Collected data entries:
-*-

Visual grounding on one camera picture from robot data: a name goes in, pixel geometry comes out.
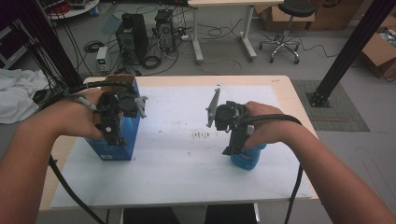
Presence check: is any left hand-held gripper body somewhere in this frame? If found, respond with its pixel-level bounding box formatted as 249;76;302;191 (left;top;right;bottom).
94;90;149;132

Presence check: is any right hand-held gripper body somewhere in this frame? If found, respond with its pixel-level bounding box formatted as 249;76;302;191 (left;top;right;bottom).
205;88;256;138

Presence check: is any blue cardboard box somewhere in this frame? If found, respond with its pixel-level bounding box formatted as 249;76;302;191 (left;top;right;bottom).
85;74;142;162

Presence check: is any blue plastic bottle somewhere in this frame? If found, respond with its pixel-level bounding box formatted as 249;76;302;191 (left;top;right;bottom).
230;143;268;172

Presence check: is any person's left hand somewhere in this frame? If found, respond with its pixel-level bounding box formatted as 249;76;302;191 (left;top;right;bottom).
59;88;106;141

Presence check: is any person's right hand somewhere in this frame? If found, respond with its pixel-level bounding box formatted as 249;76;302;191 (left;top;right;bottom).
244;100;302;150

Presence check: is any white power supply unit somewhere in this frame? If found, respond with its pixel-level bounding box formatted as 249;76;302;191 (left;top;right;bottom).
95;46;109;75

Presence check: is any large black computer tower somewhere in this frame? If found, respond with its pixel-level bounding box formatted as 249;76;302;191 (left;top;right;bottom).
115;12;149;66

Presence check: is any white-legged desk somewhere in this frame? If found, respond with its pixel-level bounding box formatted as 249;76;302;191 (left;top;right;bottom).
187;0;285;64

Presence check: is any small black computer tower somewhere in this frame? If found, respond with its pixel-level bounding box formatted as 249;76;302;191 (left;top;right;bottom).
154;8;176;53

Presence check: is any white cloth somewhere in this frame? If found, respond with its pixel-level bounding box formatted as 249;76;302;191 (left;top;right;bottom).
0;68;50;125

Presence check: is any round white table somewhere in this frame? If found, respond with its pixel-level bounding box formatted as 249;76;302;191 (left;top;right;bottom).
46;0;101;21

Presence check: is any gray floor mat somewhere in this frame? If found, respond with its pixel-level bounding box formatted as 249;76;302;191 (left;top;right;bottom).
290;79;371;133

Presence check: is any black swivel stool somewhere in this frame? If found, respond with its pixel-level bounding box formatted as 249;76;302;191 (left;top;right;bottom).
259;0;318;65

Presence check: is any open cardboard box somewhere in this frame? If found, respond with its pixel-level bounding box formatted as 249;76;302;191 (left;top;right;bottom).
359;15;396;79

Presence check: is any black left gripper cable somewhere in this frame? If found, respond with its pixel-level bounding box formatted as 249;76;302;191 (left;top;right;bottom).
34;79;138;224

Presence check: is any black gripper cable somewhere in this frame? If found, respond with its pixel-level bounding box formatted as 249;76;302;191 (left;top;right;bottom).
237;113;304;224
34;79;138;224

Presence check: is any gray cable plug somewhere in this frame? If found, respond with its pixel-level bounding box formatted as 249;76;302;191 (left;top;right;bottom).
76;95;98;112

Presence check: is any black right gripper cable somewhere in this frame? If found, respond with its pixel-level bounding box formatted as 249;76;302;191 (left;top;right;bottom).
237;113;304;224

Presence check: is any coiled black cable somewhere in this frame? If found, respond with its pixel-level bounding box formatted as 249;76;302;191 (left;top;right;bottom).
83;40;105;53
141;54;163;70

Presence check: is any black metal frame post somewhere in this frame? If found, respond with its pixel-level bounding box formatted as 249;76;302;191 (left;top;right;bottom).
29;0;84;89
305;0;396;108

-*-

The problem: Copy out exactly the lines that run from the one holding "Presence check: is any black metal" through the end of the data above.

Answer to this task:
Presence check: is any black metal frame post somewhere in this frame? If found, respond with its pixel-level bounding box formatted as 249;76;302;191 (left;top;right;bottom).
29;0;84;89
305;0;396;108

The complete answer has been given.